From combined dispatches
NEW ORLEANS The threat of war with Iraq and the wet weather did little to dampen the spirits of revelers gathered yesterday for Mardi Gras, the city's annual spectacle of merrymaking and decadence.
Low-flying Coast Guard helicopters over the historic St. Charles Avenue parade route were a reminder that the celebration this year was under the specter of terrorism and a looming war.
But any sense of caution fell away once the parades reached downtown and crowds spilled into the French Quarter. Celebrants appeared glad for the diversion from the nation's troubles.
"Mardi Gras is the spirit of freedom," said John Ellis, who was visiting from Binghamton, N.Y. "I think [the threat of war] has made me more want to enjoy the moment and have a good time."

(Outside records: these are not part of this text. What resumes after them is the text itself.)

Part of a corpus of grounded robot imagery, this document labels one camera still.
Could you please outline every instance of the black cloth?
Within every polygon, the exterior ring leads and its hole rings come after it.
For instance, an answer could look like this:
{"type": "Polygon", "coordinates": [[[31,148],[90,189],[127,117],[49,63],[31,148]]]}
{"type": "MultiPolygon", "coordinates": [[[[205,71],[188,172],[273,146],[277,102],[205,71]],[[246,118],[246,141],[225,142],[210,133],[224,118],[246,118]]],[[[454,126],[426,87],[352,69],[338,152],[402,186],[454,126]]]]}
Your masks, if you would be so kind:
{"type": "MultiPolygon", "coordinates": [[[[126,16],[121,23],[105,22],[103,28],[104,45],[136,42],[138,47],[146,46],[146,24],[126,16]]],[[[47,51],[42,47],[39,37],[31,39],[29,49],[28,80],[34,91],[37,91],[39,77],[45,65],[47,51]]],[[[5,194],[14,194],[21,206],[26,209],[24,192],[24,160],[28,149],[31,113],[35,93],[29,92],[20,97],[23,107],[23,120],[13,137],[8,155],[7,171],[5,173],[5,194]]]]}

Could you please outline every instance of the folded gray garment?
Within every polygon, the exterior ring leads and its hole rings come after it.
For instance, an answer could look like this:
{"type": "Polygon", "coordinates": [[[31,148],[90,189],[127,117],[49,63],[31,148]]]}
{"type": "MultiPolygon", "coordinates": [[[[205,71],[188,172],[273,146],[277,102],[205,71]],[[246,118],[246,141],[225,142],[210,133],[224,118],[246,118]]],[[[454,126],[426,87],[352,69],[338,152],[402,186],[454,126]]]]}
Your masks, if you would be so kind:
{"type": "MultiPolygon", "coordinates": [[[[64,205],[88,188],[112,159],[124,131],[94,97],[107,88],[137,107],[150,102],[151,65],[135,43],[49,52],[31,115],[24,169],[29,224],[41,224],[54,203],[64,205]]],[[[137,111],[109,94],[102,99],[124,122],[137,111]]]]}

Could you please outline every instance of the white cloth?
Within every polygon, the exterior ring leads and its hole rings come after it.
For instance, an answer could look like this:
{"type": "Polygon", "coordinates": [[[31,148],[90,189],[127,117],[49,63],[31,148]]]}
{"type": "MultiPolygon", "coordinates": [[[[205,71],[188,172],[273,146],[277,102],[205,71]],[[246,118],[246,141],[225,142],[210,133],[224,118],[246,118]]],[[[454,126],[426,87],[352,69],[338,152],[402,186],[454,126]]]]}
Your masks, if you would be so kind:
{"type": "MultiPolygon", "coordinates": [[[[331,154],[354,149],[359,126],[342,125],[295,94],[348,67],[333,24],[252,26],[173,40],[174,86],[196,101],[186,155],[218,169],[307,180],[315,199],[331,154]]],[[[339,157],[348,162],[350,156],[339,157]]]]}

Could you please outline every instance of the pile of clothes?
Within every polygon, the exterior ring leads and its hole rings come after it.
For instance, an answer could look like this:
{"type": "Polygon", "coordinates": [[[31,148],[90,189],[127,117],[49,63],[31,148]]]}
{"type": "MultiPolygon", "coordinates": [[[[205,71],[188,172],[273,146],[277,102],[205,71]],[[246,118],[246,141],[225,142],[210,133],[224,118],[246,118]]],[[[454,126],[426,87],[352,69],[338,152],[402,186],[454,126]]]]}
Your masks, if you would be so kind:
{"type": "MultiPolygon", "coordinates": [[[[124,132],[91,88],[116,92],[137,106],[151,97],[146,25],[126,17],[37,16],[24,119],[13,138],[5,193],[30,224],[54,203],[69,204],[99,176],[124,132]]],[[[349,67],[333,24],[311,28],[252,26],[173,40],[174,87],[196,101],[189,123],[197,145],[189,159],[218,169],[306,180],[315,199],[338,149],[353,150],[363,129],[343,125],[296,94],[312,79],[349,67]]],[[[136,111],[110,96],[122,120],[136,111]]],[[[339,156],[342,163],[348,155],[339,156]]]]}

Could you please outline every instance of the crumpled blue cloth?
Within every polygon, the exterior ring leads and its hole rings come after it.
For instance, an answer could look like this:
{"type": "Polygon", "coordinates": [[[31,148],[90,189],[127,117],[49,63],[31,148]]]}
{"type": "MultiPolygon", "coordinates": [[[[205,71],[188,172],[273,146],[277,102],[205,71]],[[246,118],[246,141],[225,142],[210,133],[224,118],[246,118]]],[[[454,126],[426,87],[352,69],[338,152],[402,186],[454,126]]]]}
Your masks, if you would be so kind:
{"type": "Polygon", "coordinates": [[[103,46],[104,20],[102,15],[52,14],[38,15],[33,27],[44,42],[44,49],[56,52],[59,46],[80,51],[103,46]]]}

A dozen maskers calling themselves the Krewe of Homeland Security wore plastic drapes and duct tape, with colored dots representing smallpox. The Krewe, a local term for carnival club, handed out Mardi Gras Alerts, designating purple, green and gold the traditional carnival colors as security-status indicators.
"We figured if Tom Ridge could keep us safe for the rest of the year, we could keep everyone safe for Mardi Gras," said Jane Gardner Aprill of New Orleans.
Clarinetist Pete Fountain kicked off the day's parades with his "Half Fast Walking Club," which stopped frequently at watering holes en route to the French Quarter. Filmmaker Spike Lee rode as honorary grand marshal for Zulu, a predominantly black Krewe.
As the paraders marched, they tossed trinkets such as beads and doubloon coins, known as throws, to people who competed to catch them.
Rex, the King of Carnival, followed with elaborate floats and regally themed throws, officially declaring a day of rest and celebration before city officials gathered in the reviewing stands.
Things took a raunchier turn in the French Quarter. Some celebrants participated in annual downtown drag-queen competitions, while others opted for feather boas and body paint, many indulging in a more recent tradition of baring flesh in exchange for beads and other throws.
Carnival celebrations were held worldwide on Mardi Gras, or "Fat Tuesday," which is the last day before the solemn Christian season of Lent begins today on Ash Wednesday.